Jack sighed, fogging up his plastic face mask for a moment. “Okay,” he said. “What do you want me to do?”

“Nothing in particular,” Laurie said. “Just be there for me.”

Fifteen minutes later, Laurie left the autopsy room. Jack had showed her all the external findings on his case, including the two puncture wounds. She’d listened with half an ear, obviously preoccupied with the Franconi business. Jack had had to restrain himself to keep from telling her again how he felt.

“Enough of this external stuff,” Jack said to Vinnie. “Let’s move on to the internal part of the autopsy.”

“It’s about time,” Vinnie complained. It was now after eight and bodies were coming in along with their assigned techs and medical examiners. Despite the early start, he and Jack were not significantly ahead of the others.

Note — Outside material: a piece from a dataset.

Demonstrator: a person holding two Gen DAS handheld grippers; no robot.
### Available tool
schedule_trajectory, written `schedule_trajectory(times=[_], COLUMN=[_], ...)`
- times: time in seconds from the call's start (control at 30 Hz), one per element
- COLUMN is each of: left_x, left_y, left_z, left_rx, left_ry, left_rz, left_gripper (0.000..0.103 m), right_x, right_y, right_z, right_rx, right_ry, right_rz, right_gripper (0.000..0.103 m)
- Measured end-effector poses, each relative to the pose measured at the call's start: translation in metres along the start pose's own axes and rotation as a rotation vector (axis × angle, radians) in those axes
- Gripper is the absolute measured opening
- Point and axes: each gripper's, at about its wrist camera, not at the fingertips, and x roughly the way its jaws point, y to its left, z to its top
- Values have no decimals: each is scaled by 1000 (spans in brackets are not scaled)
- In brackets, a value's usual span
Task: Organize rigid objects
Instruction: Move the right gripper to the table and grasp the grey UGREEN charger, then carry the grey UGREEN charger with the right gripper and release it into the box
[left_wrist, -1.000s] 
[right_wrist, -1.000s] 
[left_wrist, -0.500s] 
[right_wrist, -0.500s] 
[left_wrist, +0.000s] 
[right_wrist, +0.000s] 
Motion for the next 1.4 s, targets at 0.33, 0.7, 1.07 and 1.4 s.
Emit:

Jack ignored the friendly banter evoked by his hapless corpse. With all the obvious trauma, Jack had to vary the traditional autopsy technique and that took concentration. In contrast to Vinnie, Jack was oblivious to the passage of time. But again his meticulousness paid off. Although the liver had essentially been obliterated by the shotgun blasts, Jack discovered something extraordinary that might have been missed by someone doing a more haphazard, cursory job. He found the tiny remains of surgical sutures in the vena cava and in the ragged end of the hepatic artery. Sutures in such an area were uncommon. The hepatic artery brought blood to the liver, whereas the vena cava was the largest vein in the abdomen. Jack didn’t find any sutures in the portal vein, because that vessel was almost entirely obliterated.